En effet, un plan de travail propre à l'œil peut rester contaminé. Les bactéries pathogènes sont invisibles sans microscope. Elles se cachent dans le film gras laissé par les aliments. C'est pourquoi la désinfection doit toujours venir après le nettoyage. 

       Sur un support gras, le désinfectant ne pénètre pas. Il glisse et perd son efficacité. Le professionnel doit donc respecter deux étapes distinctes. D'abord dégraisser, ensuite désinfecter.

Par ailleurs, beaucoup de débutants utilisent mal les produits détergents-désinfectants. Ces produits combinés existent bien. Mais ils imposent un protocole précis. 

       Il faut souvent laisser agir plusieurs minutes. Ce temps de contact s'appelle le temps d'action. Si le commis rince trop vite, le produit n'a pas eu le temps de tuer les bactéries. 

      Le résultat visuel est bon, mais le résultat sanitaire est mauvais. Le respect du temps d'action est un point de contrôle essentiel.

Or, une autre erreur consiste à mélanger les produits. Certains apprentis pensent qu'en ajoutant de l'eau de Javel à un détergent, ils renforcent l'action. C'est faux et dangereux. Le mélange produit des vapeurs toxiques. La loi interdit ces mélanges. 

      Chaque produit doit être utilisé seul et à sa juste dose. La fiche technique du produit indique la dilution exacte. Une dose trop faible ne désinfecte pas. Une dose trop forte laisse des résidus sur les surfaces alimentaires.

Sur le terrain, la lavette pose aussi problème. Une même lavette utilisée pour la table du client, puis pour la vitrine du buffet, transfère les bactéries d'un point à l'autre. C'est ce qu'on appelle une contamination croisée par le matériel. 

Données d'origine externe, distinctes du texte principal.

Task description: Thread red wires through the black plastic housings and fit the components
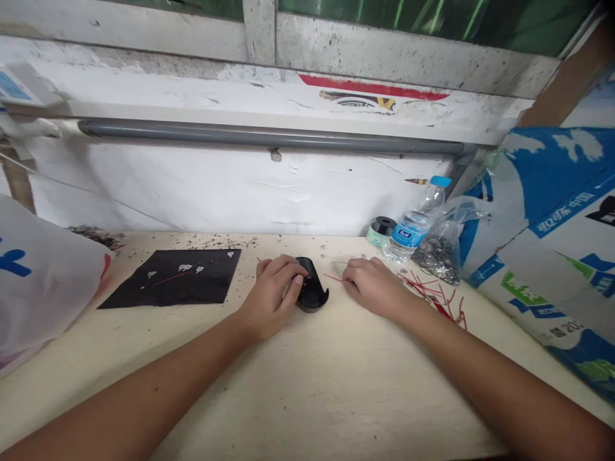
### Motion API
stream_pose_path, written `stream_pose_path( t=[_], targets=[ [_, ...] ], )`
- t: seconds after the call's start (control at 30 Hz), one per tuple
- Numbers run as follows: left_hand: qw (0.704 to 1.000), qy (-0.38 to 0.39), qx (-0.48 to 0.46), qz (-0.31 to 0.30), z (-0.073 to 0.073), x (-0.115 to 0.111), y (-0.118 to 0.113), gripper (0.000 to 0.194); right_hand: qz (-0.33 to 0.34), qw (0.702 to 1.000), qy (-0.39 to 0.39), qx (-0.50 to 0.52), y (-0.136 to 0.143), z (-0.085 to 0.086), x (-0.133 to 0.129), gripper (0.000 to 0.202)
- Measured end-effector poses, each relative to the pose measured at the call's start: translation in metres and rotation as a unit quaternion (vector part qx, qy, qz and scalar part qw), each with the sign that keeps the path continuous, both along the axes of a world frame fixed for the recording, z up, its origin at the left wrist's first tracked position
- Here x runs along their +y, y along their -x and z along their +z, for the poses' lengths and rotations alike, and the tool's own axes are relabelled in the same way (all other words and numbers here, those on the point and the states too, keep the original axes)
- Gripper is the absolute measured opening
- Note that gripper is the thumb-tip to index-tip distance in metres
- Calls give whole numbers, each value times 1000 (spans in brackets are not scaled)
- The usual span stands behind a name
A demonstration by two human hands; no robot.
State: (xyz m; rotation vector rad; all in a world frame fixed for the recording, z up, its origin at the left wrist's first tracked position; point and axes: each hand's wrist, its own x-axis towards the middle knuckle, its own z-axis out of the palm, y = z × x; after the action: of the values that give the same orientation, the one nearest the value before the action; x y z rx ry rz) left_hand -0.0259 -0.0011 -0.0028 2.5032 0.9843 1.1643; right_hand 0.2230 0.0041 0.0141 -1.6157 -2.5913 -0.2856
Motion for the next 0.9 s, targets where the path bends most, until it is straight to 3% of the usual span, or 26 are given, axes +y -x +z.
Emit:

       Le professionnel doit changer de lavette entre chaque zone. Il doit aussi respecter le code couleur imposé par l'établissement. Une lavette bleue pour les tables, une lavette rouge pour les zones sales, par exemple. Cette rigueur évite de propager les microbes sans le savoir.


⚠️ Ne jamais mélanger de l'eau de Javel avec un autre produit d'entretien. Le mélange dégage des gaz toxiques dangereux pour le professionnel et interdits par la loi.


Le règlement européen 852/2004 impose au professionnel de la restauration d'appliquer la méthode HACCP. Le plan de nettoyage-désinfection fait partie du plan de maîtrise sanitaire (PMS). 

Ce plan doit préciser, pour chaque surface, le produit utilisé, sa dilution, le temps d'action et la fréquence. Le référentiel du CAP PSR demande à l'apprenant de savoir contrôler l'efficacité de ces opérations en zone de service.


📌 Un support propre à l'œil n'est pas un support désinfecté. Le nettoyage retire la saleté visible, la désinfection tue les bactéries invisibles. Les deux opérations sont complémentaires.


En pratique, le professionnel suit toujours la règle des quatre étapes. D'abord, il retire les déchets visibles. Ensuite, il applique le détergent et frotte. Puis il rince à l'eau claire. Enfin, il applique le désinfectant et respecte le temps d'action indiqué sur le bidon, souvent 5 à 15 minutes. Sur une table de salle, entre deux services, un produit détergent-désinfectant à usage alimentaire peut suffire. Mais le serveur doit vérifier que la table est d'abord débarrassée des miettes. Il pulvérise, laisse agir, puis essuie avec une lavette propre. Il change de lavette dès qu'elle est visiblement sale.

Situation professionnelle — Une erreur de protocole évitée juste à temps dans une cafétéria d'entreprise

Nawel, employée polyvalente dans une cafétéria d'entreprise qui sert 400 couverts par jour, termine le service du midi. Elle voit un collègue vaporiser du désinfectant directement sur le comptoir de la salade bar, sans avoir nettoyé avant. Il essuie immédiatement avec une lavette. Nawel intervient calmement. Elle rappelle que le produit ne peut pas agir sur un support gras et qu'il faut respecter le temps d'action indiqué sur le bidon, soit 5 minutes. Ensemble, ils reprennent le protocole. Ils dégraissent d'abord avec un détergent, rincent, puis appliquent le désinfectant et attendent le temps requis. Nawel a évité une désinfection inefficace juste avant l'ouverture du service du soir.